Trump Wins 11th Cir. Case Defending Biden Project Labor Rule (1)

April 21, 2026, 6:47 PM UTCUpdated: April 21, 2026, 10:08 PM UTC

Two builders’ associations failed to block a Biden-era requirement for project labor agreements on large federal construction projects after an appeals court found that they’re unlikely to succeed on their statutory and constitutional challenges to the procurement mandate.

A three-judge panel of the US Court of Appeals for the Eleventh Circuit on Tuesday affirmedthe denial of a preliminary injunction against the mandate, which the Associated Builders and Contractors and its Florida-based arm facially challenged.

The dispute concerns Executive Order 14063, issued by President Joe Biden in February 2022, which requires federal construction contractors on projects valued at $35 million or more to enter into project labor agreements, or PLAs, with labor unions. The plaintiffs, representing non-unionized firms, alleged that the requirement was facially invalid under several federal statutes and the Constitution.

The case is a rare instance of the Trump administration defending a Biden-era rule in court. Its decision to maintain the PLA rule surprised industry construction groups in the wake of the administration’s cancellations of other wage and affirmative action requirements for federal contractors.

Chief Judge William Pryor, who wrote for the court, said the president has broad discretion under the Federal Property and Administrative Services Act to prescribe policies deemed “necessary” for an efficient procurement system.

“And courts that have sustained challenges to presidential directives under the Federal Property Act have acknowledged that there are no problems where an executive order ‘has a close nexus to the ordinary hiring, firing, and management of labor,’” Pryor said. “The executive order we address here clearly has such a nexus.”

Michael Bellaman, ABC president and CEO, said in a statement that the association “will continue to fight this inflationary, discriminatory project labor agreement mandate because taxpayers lose when responsible, qualified contractors are effectively excluded from bidding on contracts to build critical infrastructure.”

Flawed ‘Harm’ Analysis

While the US District Court for the Middle District of Florida correctly denied a preliminary injunction, Pryor wrote that it “did so for the wrong reasons.”

He criticized the district court’s flawed analysis regarding the plaintiff’s claims that the mandate restricts competition in violation of the Competition Act and infringes on their First Amendment rights by forcing members to associate with unions in order to bid for or perform contracts.

It erred in ruling that the associations wouldn’t suffer irreparable harm under the Competition Act without assessing the possibility of such injury, the judge wrote. The district court also ignored the harm analysis in the First Amendment violation claim, even though no showing of harm is required because an ongoing deprivation of such rights creates an irreparable injury, he added.
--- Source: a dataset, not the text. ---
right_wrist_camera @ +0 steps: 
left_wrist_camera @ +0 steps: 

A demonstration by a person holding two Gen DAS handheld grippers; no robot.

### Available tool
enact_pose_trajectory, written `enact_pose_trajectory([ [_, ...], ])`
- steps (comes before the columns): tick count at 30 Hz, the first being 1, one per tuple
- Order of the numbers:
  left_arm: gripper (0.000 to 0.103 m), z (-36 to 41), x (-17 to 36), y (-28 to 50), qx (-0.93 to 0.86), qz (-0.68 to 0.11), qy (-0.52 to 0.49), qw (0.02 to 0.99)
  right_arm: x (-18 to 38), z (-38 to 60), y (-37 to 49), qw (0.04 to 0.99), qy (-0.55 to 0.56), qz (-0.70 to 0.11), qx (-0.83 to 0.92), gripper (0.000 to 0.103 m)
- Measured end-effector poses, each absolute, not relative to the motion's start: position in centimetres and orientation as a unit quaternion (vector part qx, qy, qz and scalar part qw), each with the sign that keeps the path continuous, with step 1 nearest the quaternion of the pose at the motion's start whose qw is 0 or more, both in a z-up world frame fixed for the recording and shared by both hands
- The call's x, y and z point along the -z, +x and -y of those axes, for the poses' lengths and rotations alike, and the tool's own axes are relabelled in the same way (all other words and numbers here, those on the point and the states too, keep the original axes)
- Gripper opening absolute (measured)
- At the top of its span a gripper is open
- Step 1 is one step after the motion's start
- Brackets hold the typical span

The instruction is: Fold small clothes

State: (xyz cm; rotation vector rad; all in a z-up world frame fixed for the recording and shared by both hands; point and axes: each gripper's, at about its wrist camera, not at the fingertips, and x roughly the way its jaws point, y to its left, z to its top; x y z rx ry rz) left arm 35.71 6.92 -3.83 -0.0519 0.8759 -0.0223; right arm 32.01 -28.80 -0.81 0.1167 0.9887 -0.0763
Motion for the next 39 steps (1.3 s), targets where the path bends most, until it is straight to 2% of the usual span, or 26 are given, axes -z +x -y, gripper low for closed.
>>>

Courts cannot deny an injunction due to lack of harm for one claim, since different legal theories based on constitutional and statutory claims can show different harms, the opinion said.

The associations claimed that Biden’s order, and a rule subsequently issued by the General Services Administration to implement the policy in 2023, amounted to illegal overreach of power beyond the authority provided to the president under the Procurement Act. They also alleged that their non-unionized members are unfairly losing significant business opportunities with the government because the procurement mandate conditions contracts on entry into PLAs with unions.

The government and the associations asked the panel to decide whether the facial challenge might succeed on the merits. It concluded that they’re unlikely to win on claims brought under the Competition Act, the First Amendment, the Administrative Procedure Act, the Office of Federal Procurement Policy Act, and the National Labor Relations Act.

The majority opinion said the mandate stemmed from authorities that “multiple presidents have invoked” to promote policy preferences regarding PLAs.

Judge Elizabeth L. Branch joined the opinion in full.

Meanwhile, Judge Nancy Gbana Abudu agreed with the decision to deny injunctive relief but wrote a concurring opinion stating the panel’s analysis of presidential power under federal procurement laws should be limited to the current record and the specific legal arguments presented by the associations.

A GSA spokesperson didn’t immediately respond to a request for comment.

Littler Mendelson PC represented the groups. The Justice Department represented the GSA.

The case is Associated Builders and Contractors Florida First v. General Services Administration, 11th Cir., No. 25-11375, order issued 4/21/26.